• **Task item**:
The expected output is exactly the lines below, starting at the line with "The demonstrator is" and ending at the line with "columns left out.", both included; no other line belongs in it.

• **Input for this task**:
┌──

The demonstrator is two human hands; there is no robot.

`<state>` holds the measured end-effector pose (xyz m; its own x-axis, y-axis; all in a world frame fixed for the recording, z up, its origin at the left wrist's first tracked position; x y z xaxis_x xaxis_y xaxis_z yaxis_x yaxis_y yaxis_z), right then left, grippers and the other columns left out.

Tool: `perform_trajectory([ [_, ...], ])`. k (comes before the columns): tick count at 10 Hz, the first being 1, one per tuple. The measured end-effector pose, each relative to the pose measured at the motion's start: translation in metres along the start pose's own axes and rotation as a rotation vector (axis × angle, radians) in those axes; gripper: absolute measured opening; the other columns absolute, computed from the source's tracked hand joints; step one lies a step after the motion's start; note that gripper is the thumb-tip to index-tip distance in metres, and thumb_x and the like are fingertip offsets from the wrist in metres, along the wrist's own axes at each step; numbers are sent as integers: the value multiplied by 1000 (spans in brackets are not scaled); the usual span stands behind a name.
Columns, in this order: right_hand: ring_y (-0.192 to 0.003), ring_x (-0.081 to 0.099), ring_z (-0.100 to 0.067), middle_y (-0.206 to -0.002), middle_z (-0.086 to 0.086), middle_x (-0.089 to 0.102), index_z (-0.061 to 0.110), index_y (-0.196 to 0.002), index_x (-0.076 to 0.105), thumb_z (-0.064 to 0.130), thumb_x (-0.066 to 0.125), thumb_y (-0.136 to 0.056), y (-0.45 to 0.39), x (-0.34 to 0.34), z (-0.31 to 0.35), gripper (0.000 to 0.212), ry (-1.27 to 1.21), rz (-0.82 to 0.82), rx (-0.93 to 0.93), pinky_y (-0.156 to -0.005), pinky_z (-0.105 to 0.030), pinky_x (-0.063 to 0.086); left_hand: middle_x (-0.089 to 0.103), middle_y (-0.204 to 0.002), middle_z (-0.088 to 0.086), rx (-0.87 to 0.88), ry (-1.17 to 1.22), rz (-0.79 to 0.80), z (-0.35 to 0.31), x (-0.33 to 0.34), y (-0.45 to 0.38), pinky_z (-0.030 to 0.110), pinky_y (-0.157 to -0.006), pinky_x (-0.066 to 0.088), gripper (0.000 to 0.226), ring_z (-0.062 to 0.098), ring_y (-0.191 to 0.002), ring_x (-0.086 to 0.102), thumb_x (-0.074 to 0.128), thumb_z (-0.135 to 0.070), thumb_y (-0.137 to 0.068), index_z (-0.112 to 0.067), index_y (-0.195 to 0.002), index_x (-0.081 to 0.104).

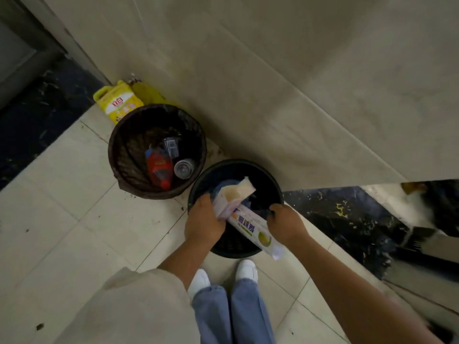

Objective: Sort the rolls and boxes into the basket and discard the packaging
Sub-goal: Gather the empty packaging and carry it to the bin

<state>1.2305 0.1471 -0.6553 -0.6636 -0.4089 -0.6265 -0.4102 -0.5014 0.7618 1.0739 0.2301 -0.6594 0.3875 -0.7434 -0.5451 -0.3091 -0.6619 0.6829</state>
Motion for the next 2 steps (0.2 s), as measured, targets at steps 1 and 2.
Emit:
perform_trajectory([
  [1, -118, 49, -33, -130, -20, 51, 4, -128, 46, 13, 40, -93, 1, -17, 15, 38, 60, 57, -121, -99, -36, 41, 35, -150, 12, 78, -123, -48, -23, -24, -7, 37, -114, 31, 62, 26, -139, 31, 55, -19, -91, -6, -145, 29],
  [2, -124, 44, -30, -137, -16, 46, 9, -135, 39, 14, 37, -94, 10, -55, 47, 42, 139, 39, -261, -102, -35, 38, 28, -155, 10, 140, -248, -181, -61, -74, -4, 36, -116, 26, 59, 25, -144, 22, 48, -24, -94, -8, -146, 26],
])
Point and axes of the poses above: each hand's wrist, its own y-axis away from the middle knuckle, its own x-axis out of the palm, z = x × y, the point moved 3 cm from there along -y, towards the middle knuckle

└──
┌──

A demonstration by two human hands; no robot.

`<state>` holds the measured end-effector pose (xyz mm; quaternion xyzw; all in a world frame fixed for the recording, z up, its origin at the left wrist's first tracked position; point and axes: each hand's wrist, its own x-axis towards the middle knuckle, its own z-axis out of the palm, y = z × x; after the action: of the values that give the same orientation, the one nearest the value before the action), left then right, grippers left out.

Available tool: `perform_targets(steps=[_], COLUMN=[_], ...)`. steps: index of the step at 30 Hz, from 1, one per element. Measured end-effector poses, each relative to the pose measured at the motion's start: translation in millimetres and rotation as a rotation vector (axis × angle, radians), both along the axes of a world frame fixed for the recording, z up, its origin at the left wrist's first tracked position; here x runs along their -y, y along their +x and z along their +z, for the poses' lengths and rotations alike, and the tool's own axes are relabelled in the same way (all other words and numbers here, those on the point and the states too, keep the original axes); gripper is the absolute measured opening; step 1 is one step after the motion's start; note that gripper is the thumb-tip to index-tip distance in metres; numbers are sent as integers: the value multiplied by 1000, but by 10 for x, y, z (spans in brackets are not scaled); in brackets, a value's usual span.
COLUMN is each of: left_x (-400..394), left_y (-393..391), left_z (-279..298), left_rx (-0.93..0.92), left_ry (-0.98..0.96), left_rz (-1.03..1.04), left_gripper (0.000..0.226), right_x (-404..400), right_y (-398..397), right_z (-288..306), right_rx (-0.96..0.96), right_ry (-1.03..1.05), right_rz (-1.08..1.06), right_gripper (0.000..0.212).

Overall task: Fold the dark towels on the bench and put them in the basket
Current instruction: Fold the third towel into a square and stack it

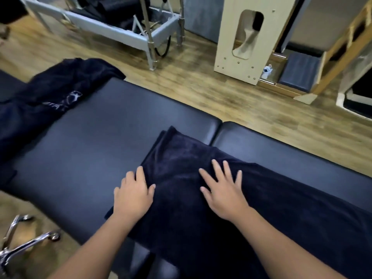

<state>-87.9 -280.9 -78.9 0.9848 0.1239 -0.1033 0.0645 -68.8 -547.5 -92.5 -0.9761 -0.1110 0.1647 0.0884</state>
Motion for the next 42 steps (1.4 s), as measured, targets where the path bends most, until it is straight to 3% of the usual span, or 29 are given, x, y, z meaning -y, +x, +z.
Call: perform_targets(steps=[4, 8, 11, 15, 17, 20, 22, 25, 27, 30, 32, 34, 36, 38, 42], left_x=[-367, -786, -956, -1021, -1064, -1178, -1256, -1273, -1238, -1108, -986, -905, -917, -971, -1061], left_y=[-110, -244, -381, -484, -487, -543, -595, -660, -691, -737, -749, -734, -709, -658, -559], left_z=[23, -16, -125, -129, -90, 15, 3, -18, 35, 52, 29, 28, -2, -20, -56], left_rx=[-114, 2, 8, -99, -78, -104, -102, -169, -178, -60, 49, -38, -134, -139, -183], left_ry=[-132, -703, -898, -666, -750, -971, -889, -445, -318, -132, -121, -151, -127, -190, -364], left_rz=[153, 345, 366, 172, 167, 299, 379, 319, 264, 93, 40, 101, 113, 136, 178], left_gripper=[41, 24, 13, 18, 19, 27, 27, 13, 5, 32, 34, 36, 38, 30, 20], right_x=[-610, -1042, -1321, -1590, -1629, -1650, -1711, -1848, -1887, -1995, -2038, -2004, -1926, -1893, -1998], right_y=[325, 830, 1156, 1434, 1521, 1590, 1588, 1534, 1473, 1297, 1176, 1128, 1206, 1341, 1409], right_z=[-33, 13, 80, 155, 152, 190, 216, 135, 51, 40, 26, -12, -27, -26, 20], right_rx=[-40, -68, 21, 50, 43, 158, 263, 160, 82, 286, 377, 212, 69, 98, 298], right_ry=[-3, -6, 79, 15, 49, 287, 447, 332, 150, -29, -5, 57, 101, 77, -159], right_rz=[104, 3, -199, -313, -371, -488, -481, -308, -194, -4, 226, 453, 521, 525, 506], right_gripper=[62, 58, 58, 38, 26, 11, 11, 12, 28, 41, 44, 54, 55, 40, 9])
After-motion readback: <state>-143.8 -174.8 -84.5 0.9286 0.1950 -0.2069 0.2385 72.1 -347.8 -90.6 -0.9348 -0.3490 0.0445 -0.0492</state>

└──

• **Result of the task**:
The demonstrator is two human hands; there is no robot.

`<state>` holds the measured end-effector pose (xyz m; its own x-axis, y-axis; all in a world frame fixed for the recording, z up, its origin at the left wrist's first tracked position; x y z xaxis_x xaxis_y xaxis_z yaxis_x yaxis_y yaxis_z), right then left, grippers and the other columns left out.

The output is finished, and nothing else is needed.